Voyager est souvent une obligation pour de multiples raisons. Qu’à cela ne tienne, lorsque vous ne disposez pas de routes praticables et que ces dernières sont truffées d’embûches en tous genres, votre souffle se coupe rien qu’à y penser. Tel est le cas de la Route de l’espoir, qui relie Tombouctou à Mopti via Douentza.
La Route de l’espoir est devenue un cauchemar pour les usagers. Qu’ils soient transporteurs ou simples voyageurs, leur souffle est toujours coupé lorsqu’ils empruntent ce trajet, long de seulement 200 km. Au début, le chemin pratiqué était Tombouctou – Bambara Maoudé – Douentza – Mopti, mais aujourd’hui il ne l’est plus à cause de sa dangerosité. Depuis 2012, des attaques avec tueries d’hommes, des accidents et maintenant ces mines qu’on y enfouit. Ces derniers temps la voie a changé, on fait Tombouctou – Bambara Maoudé – Ngouma – Mopti.
Un calvaire qui dépasse l’entendement 17 passagers entassés comme des sardines dans un véhicule 4X4 au pare-brise à moitié brisé, 14 dans l’habitacle et les 3 autres sur le toit, au-dessus des bagages, dans un froid de canard nous prenons le départ de Tombouctou à 5h30mn, en direction du poste de contrôle de la gendarmerie. Après les 18 premiers kilomètres, qui nous séparent de Koriomé, où se trouve le bac pour traverser le fleuve, nous sommes contraints de prendre notre mal en patience, histoire de voir au moins 10 autres voitures se joindre à nous pour entamer la traversée.

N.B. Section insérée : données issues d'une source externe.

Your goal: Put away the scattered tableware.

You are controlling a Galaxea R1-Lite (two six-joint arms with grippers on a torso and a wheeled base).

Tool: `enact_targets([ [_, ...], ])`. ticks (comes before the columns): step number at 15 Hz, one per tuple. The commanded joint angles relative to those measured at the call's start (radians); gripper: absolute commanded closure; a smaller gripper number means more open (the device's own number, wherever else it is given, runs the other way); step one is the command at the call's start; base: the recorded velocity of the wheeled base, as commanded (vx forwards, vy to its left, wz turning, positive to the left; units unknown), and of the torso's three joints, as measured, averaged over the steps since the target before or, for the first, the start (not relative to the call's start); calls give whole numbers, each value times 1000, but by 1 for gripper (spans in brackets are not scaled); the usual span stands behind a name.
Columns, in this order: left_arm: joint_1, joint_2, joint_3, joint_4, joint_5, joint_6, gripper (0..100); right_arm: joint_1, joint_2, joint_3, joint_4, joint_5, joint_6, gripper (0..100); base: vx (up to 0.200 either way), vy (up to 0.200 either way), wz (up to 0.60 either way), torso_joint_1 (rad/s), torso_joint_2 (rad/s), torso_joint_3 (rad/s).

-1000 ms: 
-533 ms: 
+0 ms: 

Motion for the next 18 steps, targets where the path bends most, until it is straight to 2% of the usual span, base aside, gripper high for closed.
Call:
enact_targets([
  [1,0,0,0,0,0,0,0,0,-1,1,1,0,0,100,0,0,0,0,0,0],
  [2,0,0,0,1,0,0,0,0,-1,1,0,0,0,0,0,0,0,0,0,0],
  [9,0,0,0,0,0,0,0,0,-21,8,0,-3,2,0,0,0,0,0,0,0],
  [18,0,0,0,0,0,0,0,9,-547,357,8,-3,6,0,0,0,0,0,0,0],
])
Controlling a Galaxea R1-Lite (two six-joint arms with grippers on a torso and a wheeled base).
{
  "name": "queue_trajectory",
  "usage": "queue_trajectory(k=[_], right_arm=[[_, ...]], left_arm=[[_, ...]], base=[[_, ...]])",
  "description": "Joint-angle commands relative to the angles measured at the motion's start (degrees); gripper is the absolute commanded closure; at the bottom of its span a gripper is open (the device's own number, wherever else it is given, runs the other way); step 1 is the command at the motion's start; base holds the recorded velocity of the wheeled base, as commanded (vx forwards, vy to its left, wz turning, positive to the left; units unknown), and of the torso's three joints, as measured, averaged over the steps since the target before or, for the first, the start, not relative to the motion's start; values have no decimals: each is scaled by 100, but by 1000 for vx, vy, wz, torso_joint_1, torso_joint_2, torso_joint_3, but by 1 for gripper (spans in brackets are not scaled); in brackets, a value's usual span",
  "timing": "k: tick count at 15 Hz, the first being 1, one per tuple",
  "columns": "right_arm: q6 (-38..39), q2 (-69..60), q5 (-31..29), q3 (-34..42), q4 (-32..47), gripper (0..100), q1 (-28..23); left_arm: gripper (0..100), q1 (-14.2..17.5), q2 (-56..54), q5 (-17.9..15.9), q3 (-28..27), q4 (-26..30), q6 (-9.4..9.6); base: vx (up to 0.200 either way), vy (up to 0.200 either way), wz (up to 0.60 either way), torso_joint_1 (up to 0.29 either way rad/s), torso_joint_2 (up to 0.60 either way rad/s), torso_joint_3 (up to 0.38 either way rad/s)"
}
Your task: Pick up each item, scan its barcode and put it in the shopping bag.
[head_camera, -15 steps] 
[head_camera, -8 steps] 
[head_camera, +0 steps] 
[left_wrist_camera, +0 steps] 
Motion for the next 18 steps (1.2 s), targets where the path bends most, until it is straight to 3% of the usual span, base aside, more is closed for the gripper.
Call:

À 8h30mn nous montons dans le bac, qui ne démarra qu’aux environs de 9h. Peut-être faut-il comprendre la lenteur du bac par le fait qu’il a perdu sa clientèle au profit de bateaux plus sécurisés. Nous souffrons le martyre sous le froid et la fatigue. Après plus d’une heure de trajet, nous accostons. Ouf, une étape en moins, nous allons proprement commencer le voyage à destination de Bamako. Les véhiculés se suivent à un intervalle de 5 à 10 minutes, question d’éviter les bains de poussière. Cheminant en convoi pendant près d’une heure, les transporteurs se séparent pour chacun emprunter la piste de son choix.
La route est quasi inexistante. Cette fois-ci, on ne fera pas l’objet d’attaque, mais on va subir beaucoup de crevaisons et faire de nombreux détours à cause de la montée des eaux. Trois heures après notre départ, voici Bambara Maoudé. Reconnaissons que l’État nous a oubliés Première halte de 5 minutes, le temps de se dégourdir les jambes et de prendre un verre de thé. Nous avons à bord du véhicule deux dames, dont une avec une petite fille d’à peine 1 an. Durant tout le trajet, incommodée, elle pleure et passe sur les genoux des différents passagers, qui tentent de la distraire pour calmer ses pleurs.
La maman, une femme d’une forte corpulence, sous un voile noir, exaspérée par les pleurs de sa fille et les secousses de la voiture et couverte de poussière, s’efforce de garder un petit sourire. Elle est affalée sur son siège et même les crevaisons ne la délogeront pas. « Je suis trop serrée mais je suis obligée, parce que je n’ai pas les moyens de prendre le bateau. Sinon, j’ai même peur, après tout ce qui se passe sur cette route. Que Dieu nous préserve des malfrats seulement.
Vous avez dû constater que j’ai vomi partout. Reconnaissons que l’État nous a oubliés, sinon comment se fait-il que depuis les années de l’indépendance nos routes sont comme cela ? », finira-t-elle par dire. De Bambara Maoudé nous contournons la contrée de Ngouma pour nous retrouver directement sur le goudron menant à Mopti, avec ses nids de poules. Très fatigués, on se retrouvera finalement à destination aux environs de 15h, tous couverts de poussière et affamés. Terminus pour les voyageurs, en espérant de la route sera dans un meilleur état pour le prochain voyage sur Tombouctou.